Exercise directions: Identify and copy all lines of the material where the string "provide" is found.

Recorded information:
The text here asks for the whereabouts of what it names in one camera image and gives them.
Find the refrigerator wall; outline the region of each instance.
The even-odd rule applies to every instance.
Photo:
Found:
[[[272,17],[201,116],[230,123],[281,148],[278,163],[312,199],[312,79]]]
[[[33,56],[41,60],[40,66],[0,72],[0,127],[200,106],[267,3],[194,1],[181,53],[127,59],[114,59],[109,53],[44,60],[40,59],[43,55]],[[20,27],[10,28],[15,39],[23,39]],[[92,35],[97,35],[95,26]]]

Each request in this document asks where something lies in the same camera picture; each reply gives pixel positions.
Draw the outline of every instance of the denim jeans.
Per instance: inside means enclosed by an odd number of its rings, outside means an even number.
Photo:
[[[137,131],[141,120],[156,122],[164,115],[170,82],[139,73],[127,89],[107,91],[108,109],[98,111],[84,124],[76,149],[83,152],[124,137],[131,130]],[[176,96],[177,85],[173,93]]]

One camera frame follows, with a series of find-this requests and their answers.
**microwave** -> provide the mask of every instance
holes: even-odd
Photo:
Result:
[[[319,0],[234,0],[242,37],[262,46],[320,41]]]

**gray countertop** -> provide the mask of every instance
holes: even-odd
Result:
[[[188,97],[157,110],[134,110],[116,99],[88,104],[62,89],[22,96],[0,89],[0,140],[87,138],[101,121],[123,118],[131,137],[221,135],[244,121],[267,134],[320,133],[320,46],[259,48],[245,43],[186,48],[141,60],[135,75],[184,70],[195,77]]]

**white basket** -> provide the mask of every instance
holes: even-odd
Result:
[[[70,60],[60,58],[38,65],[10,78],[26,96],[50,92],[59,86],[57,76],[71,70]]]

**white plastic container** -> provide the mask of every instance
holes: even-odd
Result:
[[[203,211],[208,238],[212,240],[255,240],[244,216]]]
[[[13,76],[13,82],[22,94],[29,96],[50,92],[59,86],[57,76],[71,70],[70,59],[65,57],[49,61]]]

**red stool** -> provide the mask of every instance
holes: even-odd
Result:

Answer section:
**microwave** -> provide the mask of every instance
**gray countertop** -> provide the mask of every instance
**white basket** -> provide the mask of every instance
**white plastic container** -> provide the mask of every instance
**red stool** -> provide the mask of every instance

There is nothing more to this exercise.